I think the Missus’s family has a word for this, so I hope she chimes in if she sees this, but what’s it called when you’ve paused your TiVo so that you let real life (like say a football game) get about a half an hour ahead of you so that you can watch it while fastforwarding through commercials and so you do and then you finally catch up to real life and can’t fast forward through commercials any more?
My parents now have DVR at their new house and I wanted to wow them with the hip lingo, but I can’t remember it.
I did, however, remember that Maggiano’s is not the name of that chocolate place in the Quad Cities, but is instead the name of the Italian restaurant right around the corner from us.
My littlest nephew likes nothing more at this stage in his life than calling the dog’s name over and over for no reason, running at me as fast as he can and then leaping onto me (I’m going to have bruises for weeks, I’m sure), and yelling in Applebee’s as loud as he can “What color am I? Someone tell me right now what color I am. WHAT COLOR AM I?”
He also informed us that his last name is Mac.
This came as a great surprise to all of us, but he explained that his other dad’s last name is Mackenzie and so his last name is Mac.

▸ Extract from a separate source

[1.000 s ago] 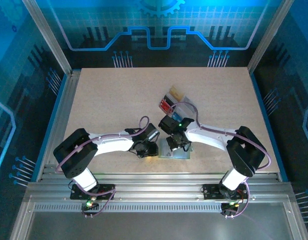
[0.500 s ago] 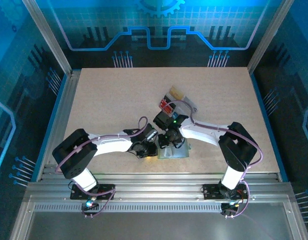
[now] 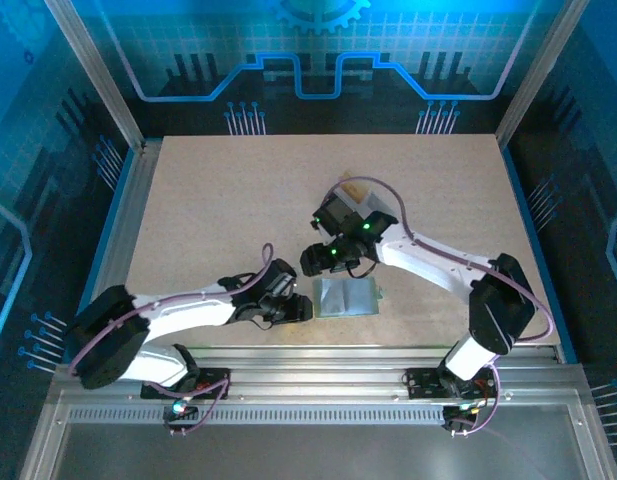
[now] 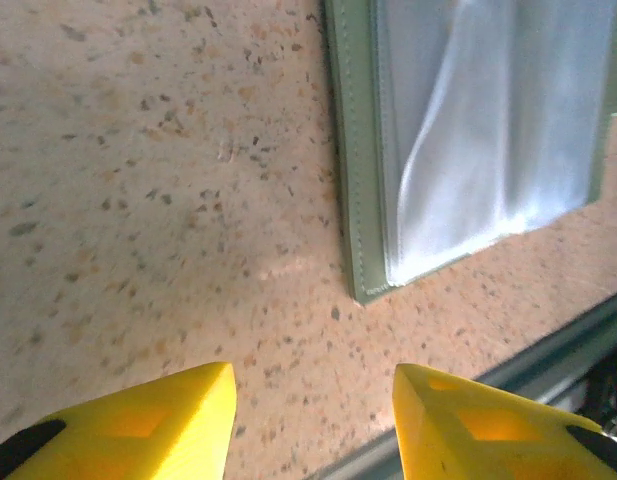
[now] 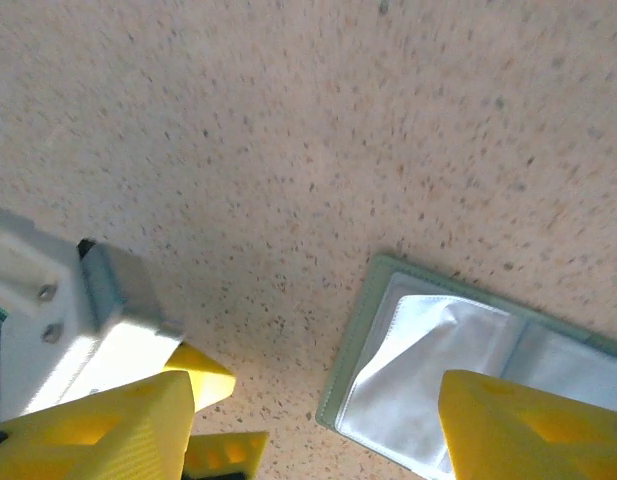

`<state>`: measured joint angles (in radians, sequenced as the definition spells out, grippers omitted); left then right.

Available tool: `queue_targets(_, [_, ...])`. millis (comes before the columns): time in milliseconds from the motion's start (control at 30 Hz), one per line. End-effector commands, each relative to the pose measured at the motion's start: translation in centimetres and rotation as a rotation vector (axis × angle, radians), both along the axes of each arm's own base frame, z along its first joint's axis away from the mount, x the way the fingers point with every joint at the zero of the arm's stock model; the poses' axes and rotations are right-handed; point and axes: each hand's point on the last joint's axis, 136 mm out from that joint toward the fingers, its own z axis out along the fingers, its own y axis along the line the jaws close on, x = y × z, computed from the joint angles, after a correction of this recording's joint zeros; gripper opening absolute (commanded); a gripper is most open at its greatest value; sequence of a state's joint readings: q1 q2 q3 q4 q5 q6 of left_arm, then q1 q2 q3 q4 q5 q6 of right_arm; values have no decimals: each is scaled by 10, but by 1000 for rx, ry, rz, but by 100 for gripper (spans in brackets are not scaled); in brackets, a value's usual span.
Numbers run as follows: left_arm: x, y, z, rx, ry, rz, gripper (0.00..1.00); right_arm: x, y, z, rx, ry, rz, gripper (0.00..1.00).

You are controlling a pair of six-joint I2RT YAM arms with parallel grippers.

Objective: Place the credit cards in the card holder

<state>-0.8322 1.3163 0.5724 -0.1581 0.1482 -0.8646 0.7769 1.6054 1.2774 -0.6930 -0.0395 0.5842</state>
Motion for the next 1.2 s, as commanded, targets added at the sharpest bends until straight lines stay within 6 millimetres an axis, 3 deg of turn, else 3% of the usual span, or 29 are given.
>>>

I found this amusing, seeing as how his mom and my recalcitrant brother are still married, so even she still has our last name. (And they probably will be married until the end of time, due to stubborn stupidity on both their parts.)
Oh well, he told us it’s not any big deal; he’s going to have eleven thousand dads by the time he’s my age, so he’ll have lots of last names, but we can just call him by his first name and he will answer.
He also thought that Mrs. Wigglebottom had very tiny balls for a dog her size. So, I had to explain that they were not her balls, but her labia.
“Grandpa B., I can see the dog’s ladia,” he said, and I decided that women having ladias was kind of fitting. If men can refer to their penises as their manhoods, we can have some girly bits called our ladias, for sure.